Tapi sentuhan sang sutradara kentara memudar belakangan ini. Ketika Miss Peregrine’s Home for Peculiar Children (2016)—film dengan materi yang seolah ditakdirkan khusus untuk Burton—berakhir selaku tontonan ala kadarnya, saya yakin “Burton lama” telah hilang. Setidaknya sampai ia bersedia menepi sejenak dari dunia film studio berbujet besar yang menghalangi keleluasaannya. Tapi rasanya itu takkan terjadi dalam waktu dekat.

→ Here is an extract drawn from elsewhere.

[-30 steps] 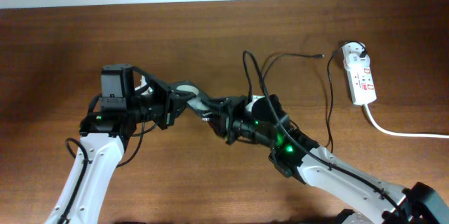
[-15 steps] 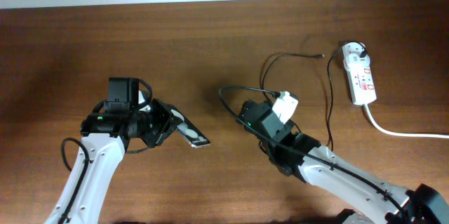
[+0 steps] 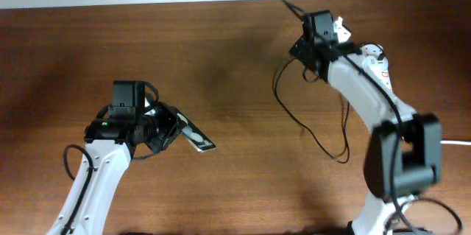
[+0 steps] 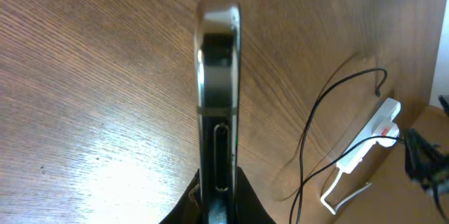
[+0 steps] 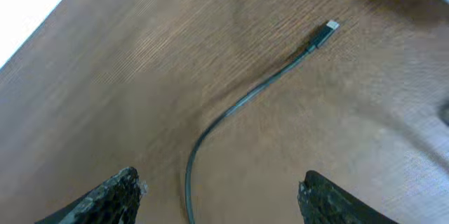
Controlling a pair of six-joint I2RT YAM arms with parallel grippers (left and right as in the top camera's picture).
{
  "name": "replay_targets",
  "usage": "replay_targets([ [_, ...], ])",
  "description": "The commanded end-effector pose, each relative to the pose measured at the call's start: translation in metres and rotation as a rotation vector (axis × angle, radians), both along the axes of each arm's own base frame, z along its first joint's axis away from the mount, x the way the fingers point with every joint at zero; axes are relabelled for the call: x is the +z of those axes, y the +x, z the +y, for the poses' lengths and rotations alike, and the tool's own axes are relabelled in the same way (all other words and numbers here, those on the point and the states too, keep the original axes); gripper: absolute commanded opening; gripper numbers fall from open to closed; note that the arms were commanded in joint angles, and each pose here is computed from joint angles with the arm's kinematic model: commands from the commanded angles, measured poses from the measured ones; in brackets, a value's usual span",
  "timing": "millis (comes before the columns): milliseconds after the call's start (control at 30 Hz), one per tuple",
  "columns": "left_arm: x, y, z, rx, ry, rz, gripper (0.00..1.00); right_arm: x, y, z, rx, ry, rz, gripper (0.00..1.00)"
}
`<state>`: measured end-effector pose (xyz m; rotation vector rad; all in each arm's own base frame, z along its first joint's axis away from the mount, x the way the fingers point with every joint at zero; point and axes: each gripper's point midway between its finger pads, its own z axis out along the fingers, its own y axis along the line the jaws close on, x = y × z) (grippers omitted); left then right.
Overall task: Plug charger to phone and switch on socket
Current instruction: 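Grasp the black USB-C cable near its plug with the right gripper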
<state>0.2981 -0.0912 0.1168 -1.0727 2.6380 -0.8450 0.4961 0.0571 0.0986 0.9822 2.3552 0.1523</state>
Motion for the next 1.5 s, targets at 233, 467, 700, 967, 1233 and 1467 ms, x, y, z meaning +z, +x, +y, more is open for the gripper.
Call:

Dumbo pun serupa, tatkala Burton kesulitan memadupadankan keanehan dengan drama manis. Sayangnya, “manis” dan “Tim Burton” bukan dua hal yang serasi. Alhasil, sekali lagi kita disuguhi identitas khas karya modern sang sutradara: tontonan mudah dilupakan penuh latar CGI yang tak seberapa cantik, kreatif, apalagi menghadirkan terobosan visual.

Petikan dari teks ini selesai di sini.